■ What this task involves
Copy, word for word, the lines of the entries below between the one with "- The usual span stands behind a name" and the one with "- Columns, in", inclusive, and leave out everything else.

• • • •

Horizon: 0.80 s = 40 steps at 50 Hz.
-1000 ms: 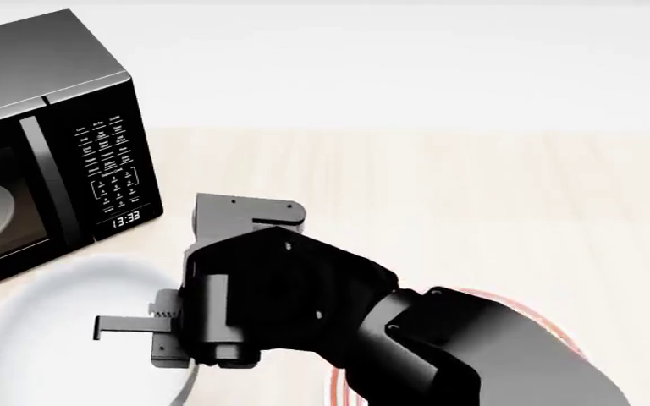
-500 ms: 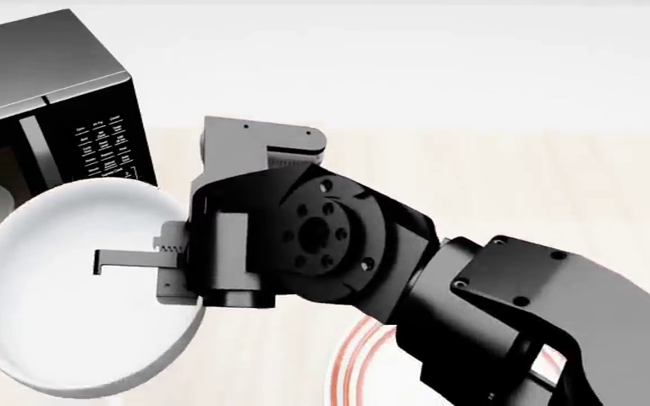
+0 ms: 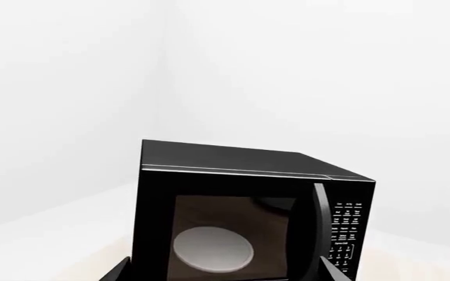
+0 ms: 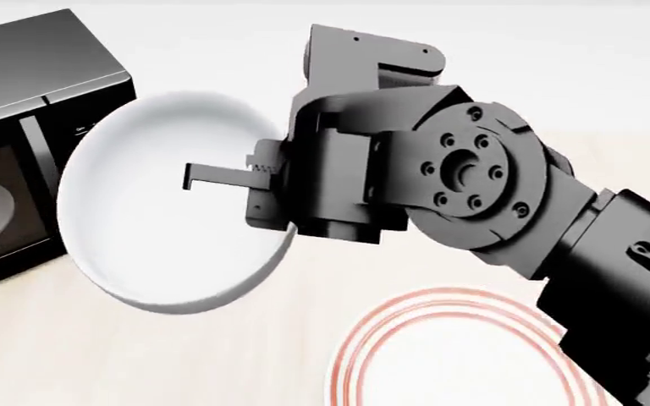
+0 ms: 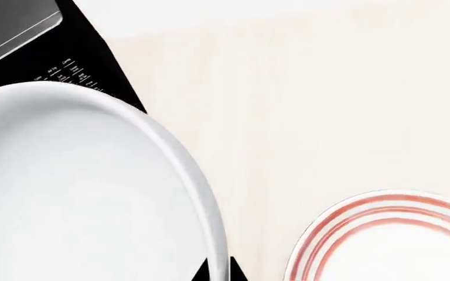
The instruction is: Put the white bowl to the right of the plate.
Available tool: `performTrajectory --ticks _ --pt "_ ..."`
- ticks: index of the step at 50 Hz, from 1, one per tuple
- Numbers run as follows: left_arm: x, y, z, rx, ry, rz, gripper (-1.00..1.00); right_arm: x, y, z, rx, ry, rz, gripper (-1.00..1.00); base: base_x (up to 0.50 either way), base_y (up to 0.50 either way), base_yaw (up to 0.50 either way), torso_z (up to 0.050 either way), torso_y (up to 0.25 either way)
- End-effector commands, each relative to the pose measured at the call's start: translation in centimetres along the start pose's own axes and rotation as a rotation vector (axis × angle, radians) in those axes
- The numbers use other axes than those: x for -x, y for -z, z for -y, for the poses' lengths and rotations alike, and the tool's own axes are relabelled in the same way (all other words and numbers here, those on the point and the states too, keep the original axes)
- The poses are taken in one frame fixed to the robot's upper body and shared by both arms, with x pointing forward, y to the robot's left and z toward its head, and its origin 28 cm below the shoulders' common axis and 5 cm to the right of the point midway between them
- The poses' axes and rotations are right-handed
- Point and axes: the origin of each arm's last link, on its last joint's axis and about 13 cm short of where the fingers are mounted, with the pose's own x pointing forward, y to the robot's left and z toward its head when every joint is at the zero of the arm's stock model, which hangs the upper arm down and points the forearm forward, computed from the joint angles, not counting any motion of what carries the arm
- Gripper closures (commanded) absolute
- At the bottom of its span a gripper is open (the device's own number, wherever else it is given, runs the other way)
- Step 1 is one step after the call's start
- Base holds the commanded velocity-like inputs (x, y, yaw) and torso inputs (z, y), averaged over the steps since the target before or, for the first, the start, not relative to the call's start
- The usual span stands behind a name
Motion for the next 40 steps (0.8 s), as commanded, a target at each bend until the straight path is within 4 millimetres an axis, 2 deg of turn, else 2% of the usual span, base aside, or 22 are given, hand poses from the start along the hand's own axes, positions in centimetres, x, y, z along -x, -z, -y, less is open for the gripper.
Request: performTrajectory --ticks 1,6,16,17,23,30,33,40 --pt "-0.1 0.0 0.0 -0.001 -0.005 -0.003 -1.00 1.8 -2.4 2.5 -0.102 0.034 0.049 1.00 0.00 0.00 0.00 0.000 0.000" --pt "-0.1 0.1 0.0 -0.003 -0.007 -0.003 -1.00 1.7 -3.3 4.0 -0.130 0.026 0.048 1.00 0.00 0.00 0.00 0.000 0.000" --pt "-0.2 0.3 0.0 -0.008 -0.010 -0.006 -1.00 1.6 -4.1 7.1 -0.185 0.116 0.116 1.00 0.00 0.00 0.00 0.000 0.000" --pt "-0.2 0.1 0.1 -0.009 -0.008 -0.006 -1.00 1.6 -4.2 7.8 -0.254 0.127 0.095 1.00 0.00 0.00 0.00 0.000 0.000" --pt "-0.2 0.2 0.2 -0.013 -0.010 -0.007 -1.00 1.4 -4.6 10.2 -0.359 0.152 0.083 1.00 0.00 0.00 0.00 0.000 0.002" --pt "-0.2 0.4 0.2 -0.017 -0.010 -0.009 -1.00 0.6 -4.6 12.5 -0.441 0.214 0.066 1.00 0.00 0.00 0.00 0.000 0.000" --pt "-0.2 0.5 0.2 -0.019 -0.009 -0.011 -1.00 -0.4 -4.2 13.8 -0.463 0.283 0.052 1.00 0.00 0.00 0.00 0.000 0.000" --pt "-0.3 0.7 0.3 -0.024 -0.010 -0.014 -1.00 0.0 -4.2 15.9 -0.524 0.315 0.059 1.00 0.00 0.00 0.00 0.000 0.000"
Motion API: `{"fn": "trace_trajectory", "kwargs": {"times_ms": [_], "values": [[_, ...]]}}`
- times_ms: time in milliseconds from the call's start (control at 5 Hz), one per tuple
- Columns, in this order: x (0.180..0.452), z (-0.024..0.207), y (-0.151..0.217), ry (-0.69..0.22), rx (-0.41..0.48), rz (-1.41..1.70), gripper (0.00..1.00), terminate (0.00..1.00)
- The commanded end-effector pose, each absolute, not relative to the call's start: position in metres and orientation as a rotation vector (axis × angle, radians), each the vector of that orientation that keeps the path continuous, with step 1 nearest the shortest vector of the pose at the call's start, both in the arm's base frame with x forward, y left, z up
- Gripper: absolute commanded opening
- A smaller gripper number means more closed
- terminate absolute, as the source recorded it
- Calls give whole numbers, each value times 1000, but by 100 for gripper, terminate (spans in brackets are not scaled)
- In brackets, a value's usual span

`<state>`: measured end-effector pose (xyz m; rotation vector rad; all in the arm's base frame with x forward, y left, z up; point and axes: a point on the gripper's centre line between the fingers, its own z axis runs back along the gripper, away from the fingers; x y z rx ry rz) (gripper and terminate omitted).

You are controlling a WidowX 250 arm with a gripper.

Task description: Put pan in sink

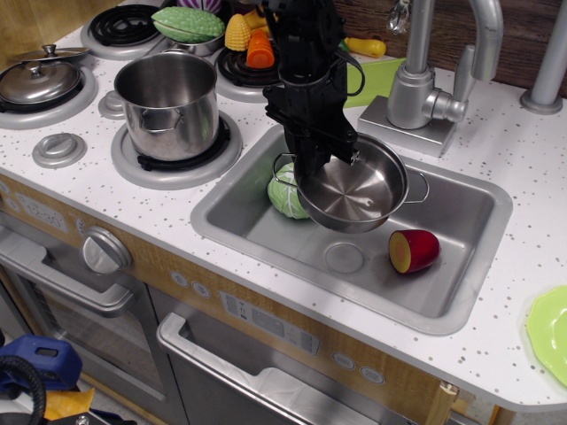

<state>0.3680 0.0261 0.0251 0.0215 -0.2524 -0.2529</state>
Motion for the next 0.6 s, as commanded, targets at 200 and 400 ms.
{"fn": "trace_trajectory", "kwargs": {"times_ms": [200, 400], "values": [[373, 14, 31, -330, -42, -208, 100, 0], [373, 14, 31, -330, -42, -208, 100, 100]]}}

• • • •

■ Answer
- The usual span stands behind a name
Motion for the next 40 steps (0.8 s), as commanded, a target at each bend until the straight path is within 4 millimetres an axis, 2 deg of turn, else 2% of the usual span, base aside, or 22 are given, hand poses from the start along the hand's own axes, positions in centimetres, x, y, z along -x, -z, -y, less is open for the gripper.
Request: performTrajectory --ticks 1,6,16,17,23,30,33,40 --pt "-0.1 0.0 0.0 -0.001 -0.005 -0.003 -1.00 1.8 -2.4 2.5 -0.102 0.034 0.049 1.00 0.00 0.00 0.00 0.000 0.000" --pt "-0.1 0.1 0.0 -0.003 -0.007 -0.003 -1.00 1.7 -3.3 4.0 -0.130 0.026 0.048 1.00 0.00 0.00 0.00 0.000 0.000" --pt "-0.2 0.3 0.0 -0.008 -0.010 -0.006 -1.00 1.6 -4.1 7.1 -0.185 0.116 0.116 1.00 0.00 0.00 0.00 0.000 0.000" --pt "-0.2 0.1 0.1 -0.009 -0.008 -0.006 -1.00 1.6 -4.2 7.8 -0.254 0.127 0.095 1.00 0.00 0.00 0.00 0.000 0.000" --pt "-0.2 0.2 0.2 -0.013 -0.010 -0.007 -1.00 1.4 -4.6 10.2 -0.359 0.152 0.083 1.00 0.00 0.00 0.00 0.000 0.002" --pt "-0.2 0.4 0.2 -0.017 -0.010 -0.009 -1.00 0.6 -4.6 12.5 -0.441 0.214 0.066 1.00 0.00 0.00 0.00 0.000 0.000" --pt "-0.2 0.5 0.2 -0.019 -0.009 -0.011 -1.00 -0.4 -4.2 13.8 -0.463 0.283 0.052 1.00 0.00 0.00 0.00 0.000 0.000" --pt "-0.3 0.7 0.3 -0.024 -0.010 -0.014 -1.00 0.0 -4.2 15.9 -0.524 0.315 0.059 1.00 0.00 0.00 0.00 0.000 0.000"
Motion API: `{"fn": "trace_trajectory", "kwargs": {"times_ms": [_], "values": [[_, ...]]}}`
- times_ms: time in milliseconds from the call's start (control at 5 Hz), one per tuple
- Columns, in this order: x (0.180..0.452), z (-0.024..0.207), y (-0.151..0.217), ry (-0.69..0.22), rx (-0.41..0.48), rz (-1.41..1.70), gripper (0.00..1.00), terminate (0.00..1.00)

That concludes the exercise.